Fox Chase’s Dr. Jessica Karen Wong to Discuss Management of Metastatic Prostate Cancer at ESMO Education Conference

PHILADELPHIA (October 21, 2022)—Jessica Karen Wong, MD, MEng, of Fox Chase Cancer Center will discuss new trends in the management of oligometastatic prostate cancer, including the increased use of localized treatments such as radiation that are increasing local control and improving outcomes.

Wong’s presentation this weekend will be part of the European Society for Medical Oncology (ESMO) PA Conference. The free conference is designed to equip healthcare providers with the latest strategies to improve clinical practice and treatment outcomes in cancer care.

“Oligometastatic prostate cancer is an in-between state where the cancer has spread from the original site in the prostate to a few other locations,” said Wong, who is an assistant professor in the Department of Radiation Oncology at Fox Chase.

“Previously, when prostate cancer had spread beyond the prostate, curative therapy was no longer used and hormone therapy was your only option. Now patients in an oligometastatic state can benefit both from standard metastatic treatment and treatments that were previously reserved for localized prostate cancer patients alone,” added Wong, who is also assistant director of the Fox Chase Radiation Oncology Residency and Fellowship Training Program.

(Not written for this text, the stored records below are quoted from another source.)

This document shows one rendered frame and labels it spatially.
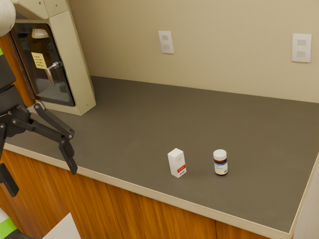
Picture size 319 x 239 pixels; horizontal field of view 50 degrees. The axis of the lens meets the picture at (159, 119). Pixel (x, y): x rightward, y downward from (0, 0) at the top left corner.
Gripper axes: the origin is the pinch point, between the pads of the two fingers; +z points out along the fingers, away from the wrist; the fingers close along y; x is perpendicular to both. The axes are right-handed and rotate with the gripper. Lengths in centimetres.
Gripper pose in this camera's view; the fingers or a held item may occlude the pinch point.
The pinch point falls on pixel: (43, 178)
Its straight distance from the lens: 77.8
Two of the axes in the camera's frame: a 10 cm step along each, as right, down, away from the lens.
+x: 1.1, 3.4, -9.4
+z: 3.4, 8.7, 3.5
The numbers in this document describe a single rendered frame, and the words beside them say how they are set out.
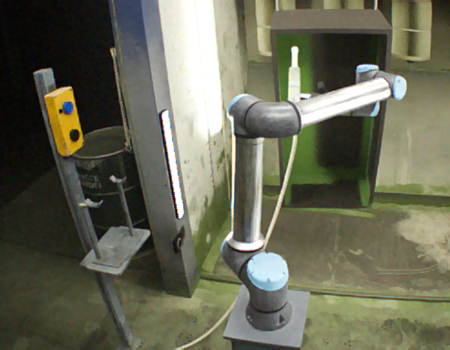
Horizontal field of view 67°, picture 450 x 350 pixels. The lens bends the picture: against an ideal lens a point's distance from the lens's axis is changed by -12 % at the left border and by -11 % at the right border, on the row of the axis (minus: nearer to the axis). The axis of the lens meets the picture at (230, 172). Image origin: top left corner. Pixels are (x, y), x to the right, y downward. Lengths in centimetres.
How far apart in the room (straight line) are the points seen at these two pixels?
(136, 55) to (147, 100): 23
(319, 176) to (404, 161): 94
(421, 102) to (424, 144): 37
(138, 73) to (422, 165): 247
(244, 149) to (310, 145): 139
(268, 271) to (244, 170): 37
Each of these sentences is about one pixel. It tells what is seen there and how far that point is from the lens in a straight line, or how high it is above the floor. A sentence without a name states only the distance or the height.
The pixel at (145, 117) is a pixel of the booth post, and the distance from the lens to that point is 197.
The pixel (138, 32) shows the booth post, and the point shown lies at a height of 169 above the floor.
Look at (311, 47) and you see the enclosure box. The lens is 232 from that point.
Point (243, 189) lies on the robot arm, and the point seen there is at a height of 117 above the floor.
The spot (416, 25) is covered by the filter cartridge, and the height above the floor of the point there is 154.
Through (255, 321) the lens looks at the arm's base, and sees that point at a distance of 155.
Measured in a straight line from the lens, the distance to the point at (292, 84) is 165.
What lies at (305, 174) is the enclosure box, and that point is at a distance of 281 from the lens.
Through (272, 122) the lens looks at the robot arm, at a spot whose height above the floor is 145.
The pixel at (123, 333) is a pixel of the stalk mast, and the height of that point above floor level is 16.
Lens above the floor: 186
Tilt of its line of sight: 28 degrees down
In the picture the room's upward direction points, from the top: 5 degrees counter-clockwise
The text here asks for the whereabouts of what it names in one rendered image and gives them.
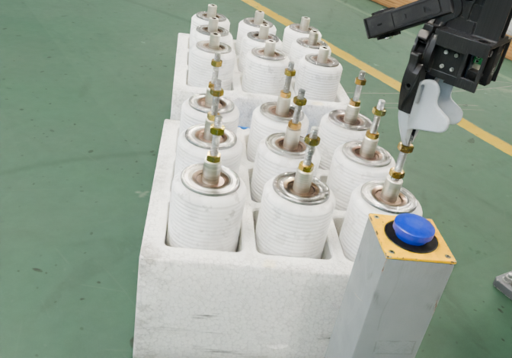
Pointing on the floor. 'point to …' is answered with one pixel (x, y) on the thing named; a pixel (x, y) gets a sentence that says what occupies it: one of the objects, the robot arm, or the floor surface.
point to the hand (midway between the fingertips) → (404, 131)
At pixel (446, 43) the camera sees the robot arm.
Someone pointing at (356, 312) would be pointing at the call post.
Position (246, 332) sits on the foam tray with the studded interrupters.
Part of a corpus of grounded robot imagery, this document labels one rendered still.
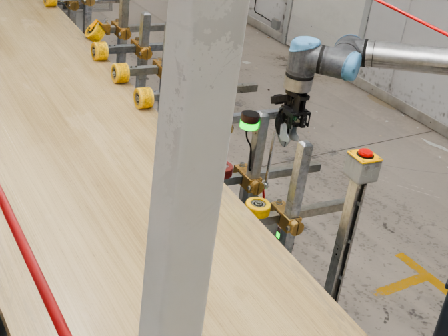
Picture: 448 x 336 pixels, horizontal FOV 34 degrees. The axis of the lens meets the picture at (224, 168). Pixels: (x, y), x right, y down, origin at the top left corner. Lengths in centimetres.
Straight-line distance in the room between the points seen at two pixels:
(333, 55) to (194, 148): 170
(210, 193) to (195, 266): 8
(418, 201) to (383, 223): 39
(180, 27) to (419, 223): 372
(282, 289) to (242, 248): 20
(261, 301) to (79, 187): 71
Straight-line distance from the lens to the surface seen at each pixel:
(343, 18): 603
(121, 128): 267
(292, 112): 237
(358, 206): 206
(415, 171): 480
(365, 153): 199
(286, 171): 262
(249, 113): 239
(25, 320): 181
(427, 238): 413
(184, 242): 66
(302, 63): 230
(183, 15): 57
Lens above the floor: 208
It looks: 28 degrees down
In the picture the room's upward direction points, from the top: 8 degrees clockwise
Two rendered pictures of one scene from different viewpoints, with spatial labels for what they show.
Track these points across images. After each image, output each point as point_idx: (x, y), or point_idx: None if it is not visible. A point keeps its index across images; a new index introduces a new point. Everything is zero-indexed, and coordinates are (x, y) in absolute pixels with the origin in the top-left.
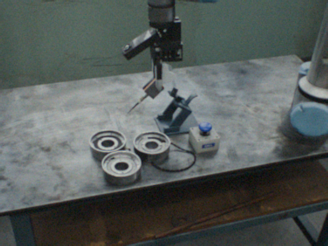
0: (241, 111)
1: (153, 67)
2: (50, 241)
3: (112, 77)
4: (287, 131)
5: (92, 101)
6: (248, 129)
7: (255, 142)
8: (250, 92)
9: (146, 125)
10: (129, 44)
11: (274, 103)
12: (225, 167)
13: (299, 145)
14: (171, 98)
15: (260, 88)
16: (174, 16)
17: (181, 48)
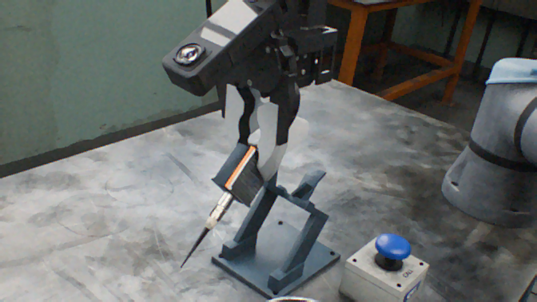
0: (361, 192)
1: (243, 113)
2: None
3: (14, 178)
4: (483, 210)
5: (0, 257)
6: (412, 227)
7: (453, 250)
8: (335, 151)
9: (208, 284)
10: (193, 43)
11: (393, 163)
12: None
13: (518, 232)
14: (204, 196)
15: (340, 139)
16: None
17: (335, 43)
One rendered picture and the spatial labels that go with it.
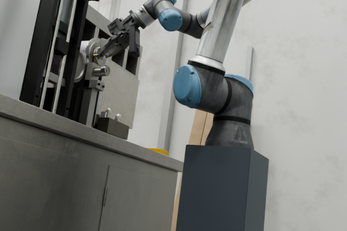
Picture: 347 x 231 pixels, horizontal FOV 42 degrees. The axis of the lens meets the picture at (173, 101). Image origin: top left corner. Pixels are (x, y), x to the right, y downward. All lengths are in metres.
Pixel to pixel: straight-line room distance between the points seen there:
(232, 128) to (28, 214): 0.61
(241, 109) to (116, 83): 1.27
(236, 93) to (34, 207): 0.65
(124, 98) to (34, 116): 1.54
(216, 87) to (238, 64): 2.63
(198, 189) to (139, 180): 0.33
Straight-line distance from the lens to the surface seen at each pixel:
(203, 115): 3.67
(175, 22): 1.60
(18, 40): 1.56
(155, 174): 1.69
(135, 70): 2.73
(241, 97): 1.38
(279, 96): 3.75
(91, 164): 1.33
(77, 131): 1.23
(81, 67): 1.73
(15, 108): 1.05
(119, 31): 1.73
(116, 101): 2.53
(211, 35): 1.32
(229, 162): 1.29
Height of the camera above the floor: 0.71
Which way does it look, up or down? 14 degrees up
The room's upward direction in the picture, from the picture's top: 7 degrees clockwise
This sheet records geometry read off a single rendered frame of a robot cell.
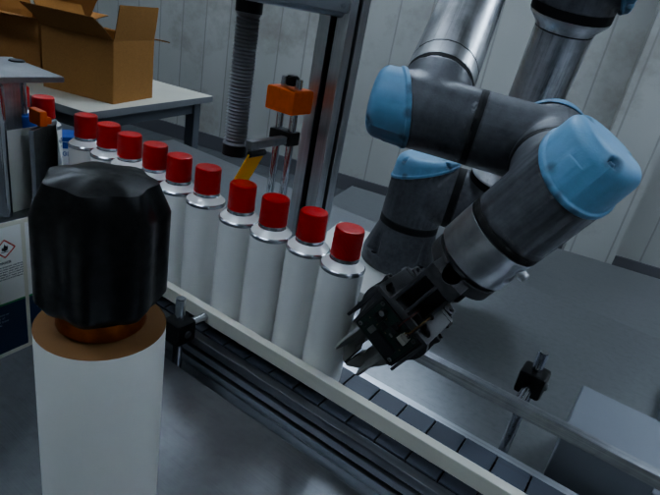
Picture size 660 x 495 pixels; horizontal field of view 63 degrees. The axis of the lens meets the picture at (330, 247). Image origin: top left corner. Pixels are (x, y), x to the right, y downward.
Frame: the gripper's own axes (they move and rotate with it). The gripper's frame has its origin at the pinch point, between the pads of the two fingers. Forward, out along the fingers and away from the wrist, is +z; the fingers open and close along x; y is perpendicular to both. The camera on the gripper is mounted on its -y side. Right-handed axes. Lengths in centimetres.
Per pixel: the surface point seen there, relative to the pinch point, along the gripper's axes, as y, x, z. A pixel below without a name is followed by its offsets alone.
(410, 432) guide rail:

As newer diagnostic tests such as Prostate Specific Membrane Antigen PET scan become more widely used, Wong said, more patients will likely be classified as having oligometastatic disease. These diagnostic tests are much more sensitive and can find small areas of prostate cancer that would not have been detected using more traditional imaging.

“Oligometastatic patients are living longer and with less side effects due to modern treatment. Newer systemic therapy agents like enzalutamide, apalutamide, and abiraterone work on the androgen receptor pathway and can increase the efficacy of traditional androgen deprivation therapy,” Wong said.

Additionally, localized treatments like radiation to the prostate and stereotactic body radiation therapy to oligometastatic sites are also increasing local control, improving outcomes, and potentially reducing the need for systemic therapy, she added.

“As patients are living longer with oligometastatic disease, a number of new treatments are available for them, but the optimal combination of treatments is still unknown. A future goal is to find ways for these treatment to work together to have the best outcomes for patients.”


Fox Chase Cancer Center (Fox Chase), which includes the Institute for Cancer Research and the American Oncologic Hospital and is a part of Temple Health, is one of the leading comprehensive cancer centers in the United States. Founded in 1904 in Philadelphia as one of the nation’s first cancer hospitals, Fox Chase was also among the first institutions to be designated a National Cancer Institute Comprehensive Cancer Center in 1974. Fox Chase is also one of just 10 members of the Alliance of Dedicated Cancer Centers. Fox Chase researchers have won the highest awards in their fields, including two Nobel Prizes. Fox Chase physicians are also routinely recognized in national rankings, and the Center’s nursing program has received the Magnet recognition for excellence six consecutive times. Today, Fox Chase conducts a broad array of nationally competitive basic, translational, and clinical research, with special programs in cancer prevention, detection, survivorship, and community outreach. It is the policy of Fox Chase Cancer Center that there shall be no exclusion from, or participation in, and no one denied the benefits of, the delivery of quality medical care on the basis of race, ethnicity, religion, sexual orientation, gender, gender identity/expression, disability, age, ancestry, color, national origin, physical ability, level of education, or source of payment.